*TO DO*
Transcribe each record exactly as it appears.

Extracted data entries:

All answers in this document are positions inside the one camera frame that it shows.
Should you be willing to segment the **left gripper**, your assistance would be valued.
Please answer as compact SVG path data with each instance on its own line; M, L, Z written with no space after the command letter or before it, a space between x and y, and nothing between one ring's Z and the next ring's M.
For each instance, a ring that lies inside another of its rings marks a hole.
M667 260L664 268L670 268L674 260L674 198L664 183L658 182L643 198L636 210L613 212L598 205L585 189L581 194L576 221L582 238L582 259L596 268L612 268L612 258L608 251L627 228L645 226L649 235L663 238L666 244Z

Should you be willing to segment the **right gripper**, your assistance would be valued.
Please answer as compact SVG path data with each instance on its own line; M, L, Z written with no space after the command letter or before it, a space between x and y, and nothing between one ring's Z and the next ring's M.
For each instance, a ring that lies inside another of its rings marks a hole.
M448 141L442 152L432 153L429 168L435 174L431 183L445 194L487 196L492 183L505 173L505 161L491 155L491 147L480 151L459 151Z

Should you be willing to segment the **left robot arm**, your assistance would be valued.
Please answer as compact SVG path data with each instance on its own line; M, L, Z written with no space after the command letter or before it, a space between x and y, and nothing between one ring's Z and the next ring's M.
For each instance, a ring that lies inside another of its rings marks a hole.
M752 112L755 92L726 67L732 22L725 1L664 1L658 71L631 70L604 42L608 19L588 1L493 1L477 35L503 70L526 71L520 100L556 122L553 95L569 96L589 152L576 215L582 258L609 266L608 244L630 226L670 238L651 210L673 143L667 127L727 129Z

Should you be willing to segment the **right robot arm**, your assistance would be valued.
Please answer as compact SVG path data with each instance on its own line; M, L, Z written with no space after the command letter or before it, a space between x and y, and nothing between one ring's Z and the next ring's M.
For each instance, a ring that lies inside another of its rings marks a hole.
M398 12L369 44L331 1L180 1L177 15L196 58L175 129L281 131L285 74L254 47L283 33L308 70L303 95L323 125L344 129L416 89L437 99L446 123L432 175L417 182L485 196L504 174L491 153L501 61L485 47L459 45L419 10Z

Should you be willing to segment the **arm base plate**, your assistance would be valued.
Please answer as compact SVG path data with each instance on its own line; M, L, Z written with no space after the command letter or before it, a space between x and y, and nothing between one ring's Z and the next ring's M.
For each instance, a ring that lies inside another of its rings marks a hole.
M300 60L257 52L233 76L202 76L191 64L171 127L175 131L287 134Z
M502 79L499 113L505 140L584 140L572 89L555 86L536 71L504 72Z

*RESULT FOR THIS EXERCISE*
All answers in this document are positions inside the one camera frame that it shows.
Should you be willing to segment the **left gripper**, your assistance would be valued.
Please answer as compact SVG path data with each instance on its own line; M, L, Z written with no space after the command letter or before it, a space between x and y, and nothing between one ring's Z and the next ring's M.
For each instance, a ring that lies inside another of its rings marks a hole.
M667 260L664 268L670 268L674 260L674 198L664 183L658 182L643 198L636 210L613 212L598 205L585 189L581 194L576 221L582 238L582 259L596 268L612 268L612 258L608 251L627 228L645 226L649 235L663 238L666 244Z

Should you be willing to segment the **right gripper**, your assistance would be valued.
Please answer as compact SVG path data with each instance on its own line; M, L, Z written with no space after the command letter or before it, a space between x and y, and nothing between one ring's Z and the next ring's M.
For each instance, a ring that lies inside another of its rings marks a hole.
M448 141L442 152L432 153L429 168L435 174L431 183L445 194L487 196L492 183L505 173L505 161L491 155L491 147L480 151L459 151Z

Should you be willing to segment the **left robot arm**, your assistance would be valued.
Please answer as compact SVG path data with each instance on its own line; M, L, Z written with no space after the command letter or before it, a space between x and y, and nothing between one ring's Z and the next ring's M.
For each instance, a ring that lies inside another of its rings marks a hole.
M752 112L755 92L726 67L732 22L725 1L664 1L658 71L631 70L604 42L608 19L588 1L493 1L477 35L503 70L526 71L520 100L556 122L553 95L569 96L589 152L576 215L582 258L609 266L608 244L630 226L670 238L651 210L673 143L667 127L727 129Z

Should you be willing to segment the **right robot arm**, your assistance would be valued.
Please answer as compact SVG path data with each instance on its own line; M, L, Z written with no space after the command letter or before it, a space between x and y, and nothing between one ring's Z and the next ring's M.
For each instance, a ring that lies inside another of its rings marks a hole.
M398 12L369 44L331 1L180 1L177 15L196 58L175 129L281 131L285 74L254 47L283 33L308 70L303 95L323 125L344 129L416 89L437 99L446 123L432 175L417 182L485 196L504 174L491 153L501 61L485 47L459 45L419 10Z

Should you be willing to segment the **arm base plate**, your assistance would be valued.
Please answer as compact SVG path data with each instance on its own line; M, L, Z written with no space after the command letter or before it, a space between x and y, and nothing between one ring's Z and the next ring's M.
For each instance, a ring that lies inside another of its rings marks a hole.
M300 60L257 52L233 76L202 76L191 64L171 127L175 131L287 134Z
M502 79L499 113L505 140L584 140L572 89L555 86L536 71L504 72Z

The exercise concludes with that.